» **WHAT NEEDS TO BE DONE**
When you reproduce the listing, keep every word as it is and drop the pictures.

☆ ☆ ☆ ☆

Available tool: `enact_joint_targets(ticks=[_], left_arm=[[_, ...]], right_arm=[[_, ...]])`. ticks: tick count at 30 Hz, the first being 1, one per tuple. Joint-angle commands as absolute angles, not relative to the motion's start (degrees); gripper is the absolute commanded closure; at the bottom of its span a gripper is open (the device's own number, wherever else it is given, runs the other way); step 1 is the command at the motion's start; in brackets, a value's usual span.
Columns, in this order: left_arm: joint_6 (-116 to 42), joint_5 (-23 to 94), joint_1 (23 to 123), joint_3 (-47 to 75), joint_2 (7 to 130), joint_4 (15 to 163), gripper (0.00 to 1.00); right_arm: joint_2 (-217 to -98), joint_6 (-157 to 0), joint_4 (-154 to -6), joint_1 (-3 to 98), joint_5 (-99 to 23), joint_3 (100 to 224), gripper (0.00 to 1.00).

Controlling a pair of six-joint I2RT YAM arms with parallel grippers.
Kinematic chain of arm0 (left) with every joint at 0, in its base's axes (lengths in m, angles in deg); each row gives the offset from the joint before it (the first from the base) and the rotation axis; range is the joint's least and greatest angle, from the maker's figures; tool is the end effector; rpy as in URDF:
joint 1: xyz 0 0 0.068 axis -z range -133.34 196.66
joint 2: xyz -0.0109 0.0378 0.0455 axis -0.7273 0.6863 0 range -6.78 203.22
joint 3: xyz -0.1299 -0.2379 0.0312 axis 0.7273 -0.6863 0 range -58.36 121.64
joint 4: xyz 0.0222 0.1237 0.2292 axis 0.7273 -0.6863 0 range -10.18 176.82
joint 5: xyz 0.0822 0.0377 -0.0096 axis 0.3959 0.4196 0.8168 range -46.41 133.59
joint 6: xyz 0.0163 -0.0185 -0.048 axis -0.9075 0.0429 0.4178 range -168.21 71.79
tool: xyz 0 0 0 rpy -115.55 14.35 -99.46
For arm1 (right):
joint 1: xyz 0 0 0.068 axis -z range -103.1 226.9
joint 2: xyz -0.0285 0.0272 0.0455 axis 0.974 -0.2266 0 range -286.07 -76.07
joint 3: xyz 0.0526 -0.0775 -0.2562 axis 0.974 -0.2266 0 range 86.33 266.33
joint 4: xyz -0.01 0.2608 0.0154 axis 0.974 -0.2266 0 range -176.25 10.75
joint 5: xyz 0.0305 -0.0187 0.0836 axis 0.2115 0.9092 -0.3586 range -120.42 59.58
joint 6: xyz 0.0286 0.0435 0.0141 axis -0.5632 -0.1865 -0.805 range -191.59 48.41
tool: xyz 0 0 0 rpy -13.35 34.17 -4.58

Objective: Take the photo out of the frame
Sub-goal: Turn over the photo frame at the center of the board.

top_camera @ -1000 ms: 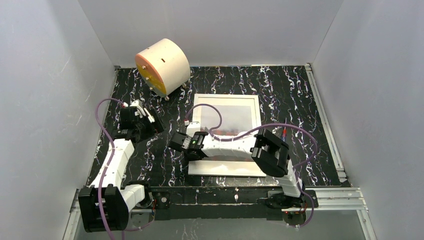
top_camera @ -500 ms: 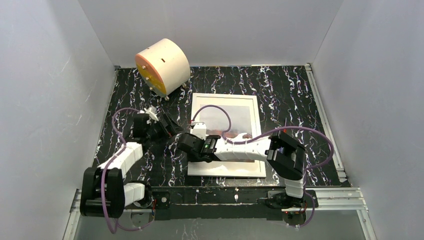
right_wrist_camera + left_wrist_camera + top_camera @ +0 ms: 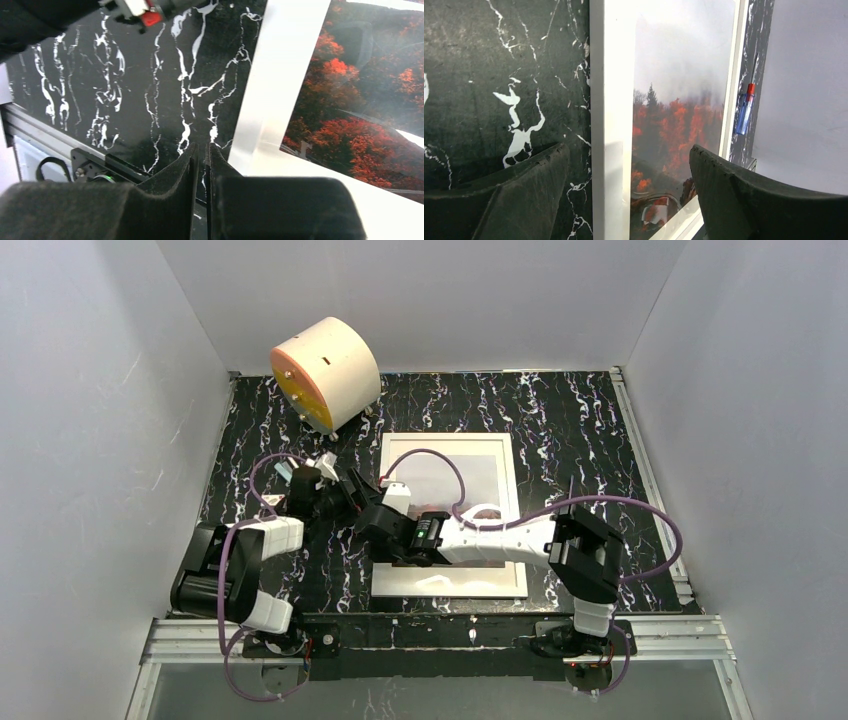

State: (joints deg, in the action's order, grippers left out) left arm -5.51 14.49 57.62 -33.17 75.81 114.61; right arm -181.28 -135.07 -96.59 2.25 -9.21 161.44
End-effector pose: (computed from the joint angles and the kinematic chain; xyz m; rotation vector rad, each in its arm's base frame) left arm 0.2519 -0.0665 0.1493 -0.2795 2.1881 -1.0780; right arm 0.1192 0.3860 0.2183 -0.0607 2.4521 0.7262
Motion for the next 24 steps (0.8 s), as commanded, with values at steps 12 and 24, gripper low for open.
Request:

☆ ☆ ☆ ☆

» **RESULT OF THIS EXERCISE**
Available tool: `enact_joint_targets(ticks=[_], left_arm=[[_, ...]], right_arm=[[_, ...]])`. ticks: tick count at 30 Hz, the first being 1, one per tuple. Joint-angle commands as absolute angles, not relative to the motion's start (degrees); gripper is the absolute commanded closure; at the bottom of its span a gripper is open (the device's own number, wherever else it is given, runs the other way); step 1 is the command at the motion's start; in brackets, a value's usual span.
Columns, in this order: left_arm: joint_6 (-116 to 42), joint_5 (-23 to 94), joint_1 (23 to 123), joint_3 (-47 to 75), joint_2 (7 to 130), joint_4 (15 to 163), gripper (0.00 to 1.00); right_arm: joint_2 (-217 to -98), joint_6 (-157 to 0), joint_4 (-154 to -6), joint_1 (-3 to 98), joint_5 (-99 to 23), joint_3 (100 to 224), gripper (0.00 to 1.00).

Controlling a pair of six-joint I2RT YAM arms with parallel grippers.
Kinematic chain of arm0 (left) with every joint at 0, in its base's axes (lengths in m, angles in deg); each row gives the offset from the joint before it (the first from the base) and the rotation axis; range is the joint's least and greatest angle, from the maker's figures; tool is the end effector; rpy as in URDF:
joint 1: xyz 0 0 0.068 axis -z range -133.34 196.66
joint 2: xyz -0.0109 0.0378 0.0455 axis -0.7273 0.6863 0 range -6.78 203.22
joint 3: xyz -0.1299 -0.2379 0.0312 axis 0.7273 -0.6863 0 range -58.36 121.64
joint 4: xyz 0.0222 0.1237 0.2292 axis 0.7273 -0.6863 0 range -10.18 176.82
joint 5: xyz 0.0822 0.0377 -0.0096 axis 0.3959 0.4196 0.8168 range -46.41 133.59
joint 6: xyz 0.0163 -0.0185 -0.048 axis -0.9075 0.0429 0.4178 range -168.21 71.79
tool: xyz 0 0 0 rpy -115.55 14.35 -99.46
For arm1 (right):
joint 1: xyz 0 0 0.068 axis -z range -103.1 226.9
joint 2: xyz -0.0285 0.0272 0.0455 axis 0.974 -0.2266 0 range -286.07 -76.07
joint 3: xyz 0.0526 -0.0775 -0.2562 axis 0.974 -0.2266 0 range 86.33 266.33
joint 4: xyz -0.01 0.2608 0.0154 axis 0.974 -0.2266 0 range -176.25 10.75
joint 5: xyz 0.0305 -0.0187 0.0836 axis 0.2115 0.9092 -0.3586 range -120.42 59.58
joint 6: xyz 0.0286 0.0435 0.0141 axis -0.5632 -0.1865 -0.805 range -191.59 48.41
tool: xyz 0 0 0 rpy -13.35 34.17 -4.58

Objective: Take the photo out of the frame
Sub-goal: Turn over the photo frame at the center of the board.

top_camera @ -1000 ms: 
top_camera @ -500 ms: 
right_wrist_camera + left_wrist_camera + top_camera @ +0 ms: 

State: (joints deg, in the action's order, grippers left out) left arm -5.51 14.49 57.62 -33.17 75.81 114.61; right arm -181.28 -135.07 -96.59 2.25 -9.21 161.44
End-effector pose: (computed from the joint angles and the kinematic chain; xyz m; rotation vector rad, each in its arm's base frame) left arm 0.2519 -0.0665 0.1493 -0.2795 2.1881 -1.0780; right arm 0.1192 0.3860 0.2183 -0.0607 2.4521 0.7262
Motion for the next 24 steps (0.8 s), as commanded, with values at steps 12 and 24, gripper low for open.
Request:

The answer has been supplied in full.